RECORDS PROVIDED.
....

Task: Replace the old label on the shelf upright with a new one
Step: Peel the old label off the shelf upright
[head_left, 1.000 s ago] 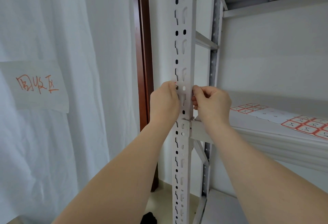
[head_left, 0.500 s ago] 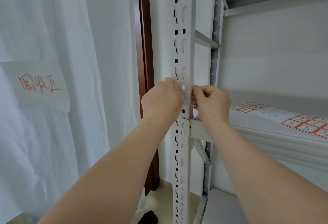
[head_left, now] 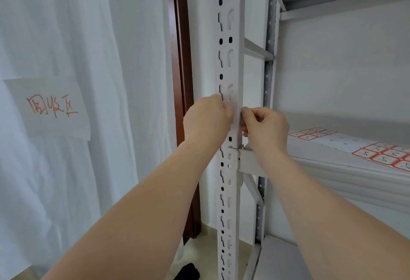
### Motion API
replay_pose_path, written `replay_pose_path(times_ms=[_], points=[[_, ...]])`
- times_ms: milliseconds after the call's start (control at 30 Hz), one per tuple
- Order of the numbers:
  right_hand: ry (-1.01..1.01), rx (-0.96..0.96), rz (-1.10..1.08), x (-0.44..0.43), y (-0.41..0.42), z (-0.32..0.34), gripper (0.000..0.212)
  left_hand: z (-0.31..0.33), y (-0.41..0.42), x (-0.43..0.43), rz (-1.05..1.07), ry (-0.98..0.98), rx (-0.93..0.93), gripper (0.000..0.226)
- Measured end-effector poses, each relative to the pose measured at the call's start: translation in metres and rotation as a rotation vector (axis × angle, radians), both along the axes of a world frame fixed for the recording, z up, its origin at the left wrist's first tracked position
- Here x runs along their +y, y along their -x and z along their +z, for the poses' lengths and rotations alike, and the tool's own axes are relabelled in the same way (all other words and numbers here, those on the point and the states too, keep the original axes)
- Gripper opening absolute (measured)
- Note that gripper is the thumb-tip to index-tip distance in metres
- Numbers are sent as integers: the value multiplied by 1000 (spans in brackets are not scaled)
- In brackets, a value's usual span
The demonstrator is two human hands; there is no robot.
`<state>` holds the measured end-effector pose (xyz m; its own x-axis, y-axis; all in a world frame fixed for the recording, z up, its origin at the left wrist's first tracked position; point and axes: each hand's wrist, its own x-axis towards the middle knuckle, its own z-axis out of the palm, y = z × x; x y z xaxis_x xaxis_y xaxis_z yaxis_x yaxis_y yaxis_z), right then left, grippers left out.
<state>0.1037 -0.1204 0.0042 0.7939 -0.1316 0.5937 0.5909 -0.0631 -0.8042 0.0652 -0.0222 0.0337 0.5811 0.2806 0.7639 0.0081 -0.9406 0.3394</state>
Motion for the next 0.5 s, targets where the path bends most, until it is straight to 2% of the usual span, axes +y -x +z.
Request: replay_pose_path(times_ms=[167, 367, 433, 500], points=[[4, -1, 1, 0, 0, 0, 30, -1, 0, 5, -98, 91, -28, 36], [-15, 15, 16, 1, -1, 0, 31, -14, 4, 25, -192, 366, -56, 26], [-15, 14, 15, 1, -1, 0, 31, -15, 8, 24, -238, 378, -90, 28], [-19, 18, 18, 0, -1, 0, 31, -14, 11, 19, -240, 311, -108, 34]])
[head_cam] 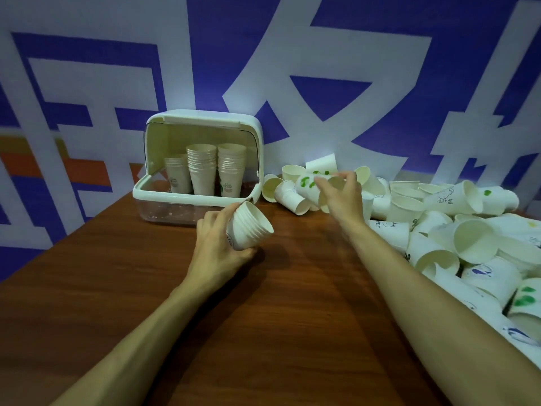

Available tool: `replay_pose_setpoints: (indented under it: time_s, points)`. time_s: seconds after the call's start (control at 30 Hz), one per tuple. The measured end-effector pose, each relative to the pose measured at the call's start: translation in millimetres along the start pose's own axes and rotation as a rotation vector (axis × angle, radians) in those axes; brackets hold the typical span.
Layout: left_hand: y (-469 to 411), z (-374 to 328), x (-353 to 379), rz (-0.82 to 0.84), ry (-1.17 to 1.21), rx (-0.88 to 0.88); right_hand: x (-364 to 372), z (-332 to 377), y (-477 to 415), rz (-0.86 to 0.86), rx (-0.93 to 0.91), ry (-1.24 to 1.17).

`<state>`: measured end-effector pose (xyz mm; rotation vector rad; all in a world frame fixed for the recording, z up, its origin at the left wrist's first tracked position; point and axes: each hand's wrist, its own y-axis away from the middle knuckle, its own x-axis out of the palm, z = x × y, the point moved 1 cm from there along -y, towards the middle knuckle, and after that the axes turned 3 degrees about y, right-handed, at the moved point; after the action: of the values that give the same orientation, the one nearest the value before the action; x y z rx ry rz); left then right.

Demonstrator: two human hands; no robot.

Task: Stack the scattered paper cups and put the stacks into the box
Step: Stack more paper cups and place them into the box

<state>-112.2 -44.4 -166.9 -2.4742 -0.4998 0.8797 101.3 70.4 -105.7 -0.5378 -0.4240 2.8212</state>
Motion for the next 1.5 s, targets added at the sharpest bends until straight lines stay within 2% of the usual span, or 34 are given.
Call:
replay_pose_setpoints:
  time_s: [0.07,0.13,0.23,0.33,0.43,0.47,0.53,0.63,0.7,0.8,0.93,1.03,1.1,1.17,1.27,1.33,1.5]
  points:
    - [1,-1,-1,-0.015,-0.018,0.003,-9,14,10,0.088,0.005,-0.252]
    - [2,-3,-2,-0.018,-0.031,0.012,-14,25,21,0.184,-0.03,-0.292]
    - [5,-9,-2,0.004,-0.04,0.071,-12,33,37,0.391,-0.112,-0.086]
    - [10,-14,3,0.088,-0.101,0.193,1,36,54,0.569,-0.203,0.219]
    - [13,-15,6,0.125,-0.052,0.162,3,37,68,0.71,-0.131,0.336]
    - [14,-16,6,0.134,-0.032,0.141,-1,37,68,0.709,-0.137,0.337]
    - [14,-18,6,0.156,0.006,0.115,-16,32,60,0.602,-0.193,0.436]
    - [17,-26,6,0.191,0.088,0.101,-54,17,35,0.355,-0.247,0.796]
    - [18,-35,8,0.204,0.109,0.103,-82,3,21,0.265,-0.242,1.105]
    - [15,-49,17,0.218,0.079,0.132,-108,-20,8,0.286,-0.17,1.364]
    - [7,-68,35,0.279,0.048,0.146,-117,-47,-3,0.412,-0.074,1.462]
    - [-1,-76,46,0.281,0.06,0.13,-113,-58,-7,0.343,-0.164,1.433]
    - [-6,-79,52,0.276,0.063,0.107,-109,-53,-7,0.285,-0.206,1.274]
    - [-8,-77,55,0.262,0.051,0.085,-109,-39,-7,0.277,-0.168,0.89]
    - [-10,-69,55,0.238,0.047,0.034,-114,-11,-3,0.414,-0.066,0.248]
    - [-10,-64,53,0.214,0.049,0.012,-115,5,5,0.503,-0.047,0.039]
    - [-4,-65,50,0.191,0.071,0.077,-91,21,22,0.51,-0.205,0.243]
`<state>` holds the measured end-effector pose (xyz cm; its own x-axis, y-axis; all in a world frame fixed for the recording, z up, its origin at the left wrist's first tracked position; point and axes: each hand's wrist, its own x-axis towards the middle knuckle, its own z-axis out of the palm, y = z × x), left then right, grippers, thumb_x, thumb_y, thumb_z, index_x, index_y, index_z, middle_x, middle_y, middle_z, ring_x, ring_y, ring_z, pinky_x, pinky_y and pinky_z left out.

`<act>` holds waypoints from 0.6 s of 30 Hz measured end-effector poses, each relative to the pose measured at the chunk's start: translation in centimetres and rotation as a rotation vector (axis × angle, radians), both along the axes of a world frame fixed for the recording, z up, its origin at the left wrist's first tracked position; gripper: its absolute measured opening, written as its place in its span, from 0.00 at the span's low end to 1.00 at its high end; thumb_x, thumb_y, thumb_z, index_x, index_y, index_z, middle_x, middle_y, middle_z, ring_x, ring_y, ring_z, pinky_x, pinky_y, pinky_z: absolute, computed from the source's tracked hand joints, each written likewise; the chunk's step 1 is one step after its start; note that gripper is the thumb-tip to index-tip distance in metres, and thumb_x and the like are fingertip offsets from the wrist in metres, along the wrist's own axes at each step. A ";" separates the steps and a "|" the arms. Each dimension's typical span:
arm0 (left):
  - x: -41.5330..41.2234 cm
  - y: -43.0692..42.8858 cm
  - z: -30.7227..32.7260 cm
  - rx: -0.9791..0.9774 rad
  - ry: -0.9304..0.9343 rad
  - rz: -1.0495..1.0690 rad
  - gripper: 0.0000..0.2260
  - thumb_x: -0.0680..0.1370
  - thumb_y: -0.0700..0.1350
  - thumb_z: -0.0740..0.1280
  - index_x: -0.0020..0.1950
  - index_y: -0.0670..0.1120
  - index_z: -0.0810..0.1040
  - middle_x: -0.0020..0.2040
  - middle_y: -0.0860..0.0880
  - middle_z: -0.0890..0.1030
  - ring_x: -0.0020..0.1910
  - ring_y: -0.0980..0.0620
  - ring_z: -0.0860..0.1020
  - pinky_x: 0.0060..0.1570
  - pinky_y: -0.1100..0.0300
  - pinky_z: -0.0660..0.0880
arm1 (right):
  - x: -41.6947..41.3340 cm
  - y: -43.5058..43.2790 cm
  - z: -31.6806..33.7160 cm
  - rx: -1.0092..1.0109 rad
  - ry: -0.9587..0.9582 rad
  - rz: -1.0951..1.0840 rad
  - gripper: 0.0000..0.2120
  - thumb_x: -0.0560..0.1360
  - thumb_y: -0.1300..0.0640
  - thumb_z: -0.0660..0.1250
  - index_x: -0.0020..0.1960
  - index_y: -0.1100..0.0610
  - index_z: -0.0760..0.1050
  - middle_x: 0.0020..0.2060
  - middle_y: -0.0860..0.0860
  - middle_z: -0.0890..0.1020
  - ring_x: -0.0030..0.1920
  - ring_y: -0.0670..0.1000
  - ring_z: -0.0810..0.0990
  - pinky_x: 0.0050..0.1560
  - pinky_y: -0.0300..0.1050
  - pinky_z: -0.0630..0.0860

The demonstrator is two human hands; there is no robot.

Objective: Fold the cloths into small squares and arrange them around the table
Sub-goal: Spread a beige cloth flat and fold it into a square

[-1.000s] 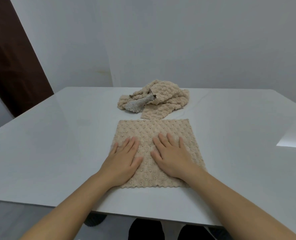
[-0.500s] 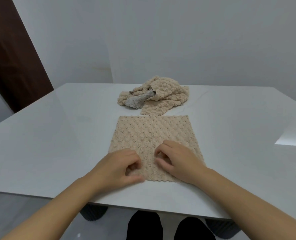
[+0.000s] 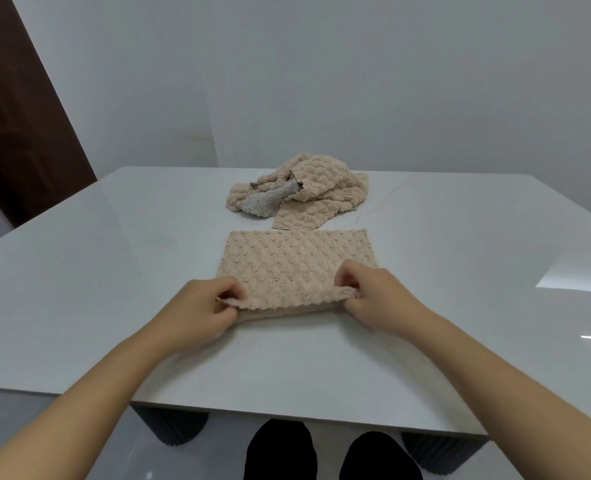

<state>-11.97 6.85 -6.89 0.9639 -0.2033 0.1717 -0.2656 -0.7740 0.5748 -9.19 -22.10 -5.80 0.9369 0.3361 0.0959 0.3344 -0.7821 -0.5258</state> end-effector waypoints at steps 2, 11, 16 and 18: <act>0.2 0.7 0.1 -0.197 0.032 0.109 0.08 0.74 0.38 0.69 0.42 0.52 0.80 0.38 0.56 0.82 0.36 0.59 0.77 0.40 0.67 0.70 | 0.5 -1.1 0.3 0.067 0.045 -0.059 0.10 0.72 0.63 0.65 0.45 0.48 0.74 0.38 0.42 0.78 0.39 0.45 0.74 0.36 0.34 0.67; 0.8 1.2 -0.4 -0.550 0.093 0.245 0.07 0.77 0.44 0.69 0.40 0.49 0.83 0.36 0.50 0.82 0.35 0.57 0.78 0.35 0.61 0.74 | 1.4 -4.2 0.7 0.459 0.353 -0.085 0.05 0.74 0.55 0.72 0.48 0.56 0.84 0.43 0.52 0.85 0.42 0.46 0.79 0.47 0.38 0.73; 2.3 0.8 -0.4 -0.643 0.049 0.371 0.13 0.76 0.46 0.71 0.31 0.48 0.78 0.30 0.54 0.78 0.31 0.55 0.74 0.30 0.63 0.71 | 2.8 -4.7 0.7 0.648 0.434 -0.145 0.07 0.77 0.56 0.70 0.52 0.57 0.82 0.43 0.52 0.85 0.42 0.48 0.83 0.41 0.40 0.77; 3.1 0.8 -0.1 -0.672 0.048 0.412 0.09 0.77 0.47 0.70 0.38 0.45 0.81 0.33 0.54 0.82 0.34 0.56 0.78 0.35 0.62 0.74 | 3.7 -4.9 0.9 0.746 0.454 -0.178 0.07 0.78 0.56 0.67 0.52 0.58 0.81 0.43 0.52 0.84 0.40 0.49 0.82 0.38 0.40 0.77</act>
<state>-8.88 7.60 -7.01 0.9483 0.3049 0.0876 0.0040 -0.2876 0.9578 -5.47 -27.02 -4.94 0.9703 0.1800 -0.1618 -0.1240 -0.2042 -0.9710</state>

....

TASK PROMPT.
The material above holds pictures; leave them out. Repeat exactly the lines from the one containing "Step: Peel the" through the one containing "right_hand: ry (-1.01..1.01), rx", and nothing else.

WRITTEN ANSWER.
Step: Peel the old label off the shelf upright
[head_left, 1.000 s ago] 
[head_left, 0.500 s ago] 
[head_left, now] 
### Motion API
replay_pose_path, written `replay_pose_path(times_ms=[_], points=[[_, ...]])`
- times_ms: milliseconds after the call's start (control at 30 Hz), one per tuple
- Order of the numbers:
  right_hand: ry (-1.01..1.01), rx (-0.96..0.96), rz (-1.10..1.08), x (-0.44..0.43), y (-0.41..0.42), z (-0.32..0.34), gripper (0.000..0.212)

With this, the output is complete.